Gabrielle et Mathieu vivent une grande partie du temps dans une yourte au milieu des bois. Construite avec une toile étanche blanche, contrairement au feutre en Mongolie. Le climat humide de la région impose cette nécessité. L’intérieur est à la fois douillet, à la fois épuré. C’est un petit nid, un lieu de douceur, de simplicité, d’espace libre et de détente. Une baie vitrée s’ouvre sur la forêt. Les oiseaux viennent se nourrir des graines que Gabrielle et Mathieu ont déposées dans mangeoires et abris. Les écureuils en profitent aussi. Nayla et Fibie sont ravies de les observer. Elles se sentent des invitées parmi les habitants de la forêt. La nuit, les chouettes et les hiboux Grand-Duc hululent. Ils communiquent dans la pénombre illuminée par la pleine lune. Le sommet de la yourte est composé d’une bulle en verre et parfois les étoiles s’y dessinent. Un petit poêle permet de chauffer l’intérieur. Il apporte cette douce chaleur, et sa lumière flamboyante.

La yourte vue du ciel à la tombée de la nuit

Gabrielle et Mathieu nous invitent à y passer la nuit alors qu’ils sont absents. Les filles sont ravies. Elles entrent dans cette maison comme dans un lieu sacré. Le son pénètre à travers la toile et nous nous sentons dans un sanctuaire au coeur de la forêt. La forêt, Nayla et Fibie l’ont explorée toute la journée. Elles ont découvert un gigantesque cerisier sauvage. Son tronc était creux. Elles se sont ainsi installées dans l’arbre pour y jouer.
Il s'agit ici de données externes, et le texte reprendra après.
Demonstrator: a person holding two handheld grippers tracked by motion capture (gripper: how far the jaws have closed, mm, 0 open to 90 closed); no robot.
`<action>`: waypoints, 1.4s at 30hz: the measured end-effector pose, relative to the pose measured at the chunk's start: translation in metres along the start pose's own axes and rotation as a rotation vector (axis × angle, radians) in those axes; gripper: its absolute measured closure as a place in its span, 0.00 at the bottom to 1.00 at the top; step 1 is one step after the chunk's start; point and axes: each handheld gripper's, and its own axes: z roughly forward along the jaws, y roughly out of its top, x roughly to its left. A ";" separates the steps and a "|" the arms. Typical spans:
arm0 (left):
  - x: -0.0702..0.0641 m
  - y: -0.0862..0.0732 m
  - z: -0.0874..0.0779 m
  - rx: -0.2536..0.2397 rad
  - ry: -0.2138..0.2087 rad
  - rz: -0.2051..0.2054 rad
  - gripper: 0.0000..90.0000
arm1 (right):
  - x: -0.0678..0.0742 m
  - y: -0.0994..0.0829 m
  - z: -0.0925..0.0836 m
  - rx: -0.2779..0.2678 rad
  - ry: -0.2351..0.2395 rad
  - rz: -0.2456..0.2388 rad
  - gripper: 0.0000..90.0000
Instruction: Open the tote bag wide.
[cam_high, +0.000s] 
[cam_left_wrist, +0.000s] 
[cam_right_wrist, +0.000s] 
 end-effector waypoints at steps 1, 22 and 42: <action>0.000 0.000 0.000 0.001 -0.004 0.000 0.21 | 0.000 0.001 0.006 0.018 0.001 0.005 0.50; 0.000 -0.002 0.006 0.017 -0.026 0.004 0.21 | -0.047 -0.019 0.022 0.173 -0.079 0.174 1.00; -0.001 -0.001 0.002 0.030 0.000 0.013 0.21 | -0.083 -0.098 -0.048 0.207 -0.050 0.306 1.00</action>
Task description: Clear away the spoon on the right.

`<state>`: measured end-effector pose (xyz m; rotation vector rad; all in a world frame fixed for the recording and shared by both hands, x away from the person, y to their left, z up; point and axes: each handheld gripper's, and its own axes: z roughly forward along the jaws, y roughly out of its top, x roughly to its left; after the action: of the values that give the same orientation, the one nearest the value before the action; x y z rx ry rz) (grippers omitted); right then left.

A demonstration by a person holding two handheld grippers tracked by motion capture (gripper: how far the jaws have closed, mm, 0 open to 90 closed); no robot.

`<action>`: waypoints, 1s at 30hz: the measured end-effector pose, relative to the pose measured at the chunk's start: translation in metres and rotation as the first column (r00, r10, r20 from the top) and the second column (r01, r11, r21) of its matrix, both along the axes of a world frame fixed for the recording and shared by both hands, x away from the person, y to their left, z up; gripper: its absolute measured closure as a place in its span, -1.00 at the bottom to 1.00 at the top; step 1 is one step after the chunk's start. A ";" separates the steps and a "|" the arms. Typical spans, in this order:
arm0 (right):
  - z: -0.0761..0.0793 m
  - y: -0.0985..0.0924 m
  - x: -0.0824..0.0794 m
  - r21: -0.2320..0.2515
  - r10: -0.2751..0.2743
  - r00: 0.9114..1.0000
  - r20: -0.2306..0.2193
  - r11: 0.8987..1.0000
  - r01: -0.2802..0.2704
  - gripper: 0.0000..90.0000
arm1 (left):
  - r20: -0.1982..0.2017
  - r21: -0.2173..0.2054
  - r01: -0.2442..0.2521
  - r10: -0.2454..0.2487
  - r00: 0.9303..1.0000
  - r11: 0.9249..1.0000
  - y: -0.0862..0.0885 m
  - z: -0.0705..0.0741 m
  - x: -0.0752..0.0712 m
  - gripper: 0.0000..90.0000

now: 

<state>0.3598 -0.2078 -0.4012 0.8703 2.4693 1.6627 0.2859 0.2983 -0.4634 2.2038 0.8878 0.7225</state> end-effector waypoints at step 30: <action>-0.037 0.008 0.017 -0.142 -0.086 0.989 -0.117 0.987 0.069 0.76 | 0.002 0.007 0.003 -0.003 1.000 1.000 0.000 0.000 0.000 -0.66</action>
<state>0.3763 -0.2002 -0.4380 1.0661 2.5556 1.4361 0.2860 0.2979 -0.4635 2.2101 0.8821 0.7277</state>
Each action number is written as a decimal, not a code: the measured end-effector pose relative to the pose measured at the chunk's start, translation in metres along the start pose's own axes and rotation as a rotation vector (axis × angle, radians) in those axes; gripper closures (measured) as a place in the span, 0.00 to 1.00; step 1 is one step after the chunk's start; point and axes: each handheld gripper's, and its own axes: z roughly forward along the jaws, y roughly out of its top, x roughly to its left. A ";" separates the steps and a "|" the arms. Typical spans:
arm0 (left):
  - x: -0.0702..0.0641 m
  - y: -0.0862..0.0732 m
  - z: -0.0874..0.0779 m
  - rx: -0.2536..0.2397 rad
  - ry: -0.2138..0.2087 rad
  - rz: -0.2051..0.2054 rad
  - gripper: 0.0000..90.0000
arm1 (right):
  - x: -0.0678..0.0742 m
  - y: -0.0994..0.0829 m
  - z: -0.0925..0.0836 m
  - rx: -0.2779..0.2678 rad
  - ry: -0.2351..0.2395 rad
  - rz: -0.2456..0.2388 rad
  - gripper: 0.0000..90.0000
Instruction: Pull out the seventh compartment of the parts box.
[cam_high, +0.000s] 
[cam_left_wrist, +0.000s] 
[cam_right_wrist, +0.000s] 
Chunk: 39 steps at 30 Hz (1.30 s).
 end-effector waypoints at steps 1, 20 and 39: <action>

Elles ont reconnu la maison des lutins dans une souche à la forme inspirante, artistique et élégante. Elles ont trouvé une source d’eau qui s’écoule sous les racines d’un érable. Pour Nayla et Fibie, les fées de l’eau y ont élu domicile et elles leur apportent de petits cadeaux.

Un intérieur chaleureux et douillet
 

Nous rencontrons aussi un porc-épic. Nous sommes émerveillés par cet animal, sa manière de se mouvoir et de grimper aux arbres, la grandeur de ses piquants. Cet animal nocturne survit aux rigueurs de l’hiver en mangeant principalement des écorces. Nayla et Fibie continuent de l’observer alors qu’il est figé en hauteur sur un arbre. Par moment, il bouge et nous regarde, pourtant ces épines sont encore dressées. Il a certainement peur et se protège.

Fibie à l’intérieur d’un tronc de cerisier sauvage.

Le retour dans la forêt nous inspire. Tous ces mois, face à l’immensité gelée du lac Saint-Jean, sans protection dans la puissance des intempéries et les tourments du vent, nous retrouvons la forêt comme un havre de paix et de vie. Les arbres nous apportent de la douceur. Lentement, la vie renaît de l’hiver avec les quelques rayons du soleil et les températures un peu plus clémentes. Nous sommes portés par toute cette magie qui se déploie autour de nous.